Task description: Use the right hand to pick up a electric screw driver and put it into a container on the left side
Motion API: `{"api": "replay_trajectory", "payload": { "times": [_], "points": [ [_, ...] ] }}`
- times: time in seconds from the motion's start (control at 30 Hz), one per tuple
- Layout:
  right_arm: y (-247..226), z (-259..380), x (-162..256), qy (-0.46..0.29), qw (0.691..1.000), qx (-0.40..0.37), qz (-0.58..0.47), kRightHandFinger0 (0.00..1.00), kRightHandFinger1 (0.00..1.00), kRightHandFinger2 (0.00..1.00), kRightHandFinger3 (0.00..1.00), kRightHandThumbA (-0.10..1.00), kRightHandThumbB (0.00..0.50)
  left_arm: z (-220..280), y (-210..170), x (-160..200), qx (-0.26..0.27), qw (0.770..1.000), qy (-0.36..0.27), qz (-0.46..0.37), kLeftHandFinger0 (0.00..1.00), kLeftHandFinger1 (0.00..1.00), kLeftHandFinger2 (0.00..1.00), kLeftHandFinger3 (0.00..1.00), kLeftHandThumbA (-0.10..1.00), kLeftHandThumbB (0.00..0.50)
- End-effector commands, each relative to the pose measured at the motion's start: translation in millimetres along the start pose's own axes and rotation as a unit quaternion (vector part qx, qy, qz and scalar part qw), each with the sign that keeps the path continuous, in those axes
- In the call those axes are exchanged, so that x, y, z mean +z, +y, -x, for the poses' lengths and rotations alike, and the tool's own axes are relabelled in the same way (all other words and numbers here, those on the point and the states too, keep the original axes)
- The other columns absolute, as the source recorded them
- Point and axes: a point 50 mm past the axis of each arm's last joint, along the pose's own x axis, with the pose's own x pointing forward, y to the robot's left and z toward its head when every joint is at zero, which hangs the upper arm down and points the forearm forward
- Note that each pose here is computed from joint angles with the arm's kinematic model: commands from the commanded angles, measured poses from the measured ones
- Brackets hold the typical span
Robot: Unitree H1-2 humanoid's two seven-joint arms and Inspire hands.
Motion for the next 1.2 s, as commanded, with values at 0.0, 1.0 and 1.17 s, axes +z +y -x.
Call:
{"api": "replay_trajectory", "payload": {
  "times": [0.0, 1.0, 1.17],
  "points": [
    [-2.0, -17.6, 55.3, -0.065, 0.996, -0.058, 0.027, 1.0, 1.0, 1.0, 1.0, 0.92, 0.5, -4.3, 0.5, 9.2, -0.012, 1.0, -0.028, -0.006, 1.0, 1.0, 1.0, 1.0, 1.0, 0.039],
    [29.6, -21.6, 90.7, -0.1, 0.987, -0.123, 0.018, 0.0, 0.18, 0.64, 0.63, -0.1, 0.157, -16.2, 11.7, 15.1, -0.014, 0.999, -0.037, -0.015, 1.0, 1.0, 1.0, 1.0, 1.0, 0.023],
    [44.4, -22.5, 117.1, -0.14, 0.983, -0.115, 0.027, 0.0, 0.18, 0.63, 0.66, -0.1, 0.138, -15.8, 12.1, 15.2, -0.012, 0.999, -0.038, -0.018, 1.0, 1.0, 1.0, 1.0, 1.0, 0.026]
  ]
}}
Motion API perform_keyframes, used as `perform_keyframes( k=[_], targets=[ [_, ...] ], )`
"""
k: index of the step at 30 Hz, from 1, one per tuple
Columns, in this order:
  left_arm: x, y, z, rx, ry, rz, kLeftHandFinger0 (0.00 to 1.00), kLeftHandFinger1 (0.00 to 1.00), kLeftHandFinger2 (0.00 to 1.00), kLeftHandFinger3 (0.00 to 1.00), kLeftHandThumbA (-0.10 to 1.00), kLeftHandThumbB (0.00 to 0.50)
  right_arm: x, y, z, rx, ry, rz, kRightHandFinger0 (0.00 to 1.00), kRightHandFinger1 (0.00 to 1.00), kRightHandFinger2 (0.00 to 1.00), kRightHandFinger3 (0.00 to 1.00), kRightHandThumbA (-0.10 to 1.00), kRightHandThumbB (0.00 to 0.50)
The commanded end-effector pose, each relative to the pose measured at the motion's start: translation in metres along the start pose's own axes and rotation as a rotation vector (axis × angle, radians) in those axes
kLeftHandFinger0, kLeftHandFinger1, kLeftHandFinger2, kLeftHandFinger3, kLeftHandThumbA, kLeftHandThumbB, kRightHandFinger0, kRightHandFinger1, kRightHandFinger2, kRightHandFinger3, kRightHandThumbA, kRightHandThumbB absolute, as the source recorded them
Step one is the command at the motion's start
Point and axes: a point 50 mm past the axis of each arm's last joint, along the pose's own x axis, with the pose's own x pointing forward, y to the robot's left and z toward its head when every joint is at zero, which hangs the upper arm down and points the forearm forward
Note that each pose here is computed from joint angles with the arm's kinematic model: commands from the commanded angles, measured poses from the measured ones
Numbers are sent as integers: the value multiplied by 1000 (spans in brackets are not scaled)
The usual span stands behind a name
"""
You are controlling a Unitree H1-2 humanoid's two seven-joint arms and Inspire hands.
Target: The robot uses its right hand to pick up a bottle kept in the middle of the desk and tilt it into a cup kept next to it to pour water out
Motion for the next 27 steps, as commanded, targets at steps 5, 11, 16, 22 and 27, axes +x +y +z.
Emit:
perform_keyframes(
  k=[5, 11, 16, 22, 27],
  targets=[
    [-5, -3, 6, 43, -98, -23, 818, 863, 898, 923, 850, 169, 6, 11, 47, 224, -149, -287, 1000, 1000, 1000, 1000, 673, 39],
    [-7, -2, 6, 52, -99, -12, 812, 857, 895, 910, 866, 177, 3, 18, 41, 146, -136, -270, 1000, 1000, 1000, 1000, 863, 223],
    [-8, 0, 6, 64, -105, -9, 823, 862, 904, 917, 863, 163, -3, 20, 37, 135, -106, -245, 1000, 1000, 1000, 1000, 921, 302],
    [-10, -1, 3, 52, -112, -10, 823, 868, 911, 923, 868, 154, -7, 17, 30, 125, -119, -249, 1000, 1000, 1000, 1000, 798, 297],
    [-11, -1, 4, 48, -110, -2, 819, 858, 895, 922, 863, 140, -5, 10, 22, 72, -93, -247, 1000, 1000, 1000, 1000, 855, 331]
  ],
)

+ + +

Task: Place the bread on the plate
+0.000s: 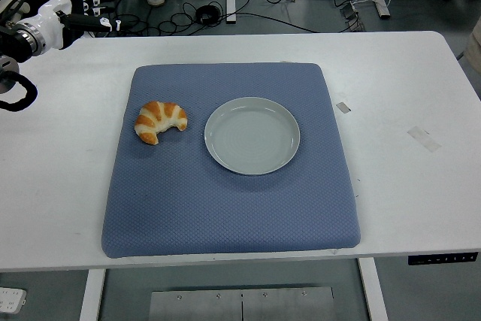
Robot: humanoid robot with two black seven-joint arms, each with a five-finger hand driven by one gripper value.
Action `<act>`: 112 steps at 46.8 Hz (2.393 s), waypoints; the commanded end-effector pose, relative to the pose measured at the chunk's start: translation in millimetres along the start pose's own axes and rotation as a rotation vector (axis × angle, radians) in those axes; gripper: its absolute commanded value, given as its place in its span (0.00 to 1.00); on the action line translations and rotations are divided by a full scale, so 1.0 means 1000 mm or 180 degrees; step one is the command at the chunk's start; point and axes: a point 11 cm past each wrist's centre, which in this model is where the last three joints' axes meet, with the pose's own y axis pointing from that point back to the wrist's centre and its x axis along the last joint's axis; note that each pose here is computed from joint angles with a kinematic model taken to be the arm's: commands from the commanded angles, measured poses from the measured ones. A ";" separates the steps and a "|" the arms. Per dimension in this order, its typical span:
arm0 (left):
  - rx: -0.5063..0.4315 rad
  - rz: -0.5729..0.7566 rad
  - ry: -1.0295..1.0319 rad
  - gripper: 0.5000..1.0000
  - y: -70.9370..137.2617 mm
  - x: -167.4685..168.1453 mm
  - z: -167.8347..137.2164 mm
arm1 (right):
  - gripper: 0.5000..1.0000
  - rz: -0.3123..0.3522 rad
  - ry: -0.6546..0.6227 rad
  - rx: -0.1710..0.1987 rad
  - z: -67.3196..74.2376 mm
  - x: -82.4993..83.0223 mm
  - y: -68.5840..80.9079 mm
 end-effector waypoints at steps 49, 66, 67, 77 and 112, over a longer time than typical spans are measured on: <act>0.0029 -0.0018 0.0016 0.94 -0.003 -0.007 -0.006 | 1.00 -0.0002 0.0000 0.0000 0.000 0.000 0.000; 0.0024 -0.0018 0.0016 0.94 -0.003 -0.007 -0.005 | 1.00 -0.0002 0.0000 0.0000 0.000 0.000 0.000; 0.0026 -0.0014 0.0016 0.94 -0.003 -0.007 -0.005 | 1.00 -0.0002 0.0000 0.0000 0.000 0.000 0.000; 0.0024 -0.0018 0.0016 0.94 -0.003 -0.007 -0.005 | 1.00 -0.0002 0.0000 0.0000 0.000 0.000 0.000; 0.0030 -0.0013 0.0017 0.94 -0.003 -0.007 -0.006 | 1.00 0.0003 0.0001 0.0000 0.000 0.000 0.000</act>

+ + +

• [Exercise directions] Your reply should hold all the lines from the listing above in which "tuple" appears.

• [Worked solution]
- times: time in seconds from the motion's start (control at 30 Hz), one per tuple
k: index of the step at 30 Hz, from 1, one per tuple

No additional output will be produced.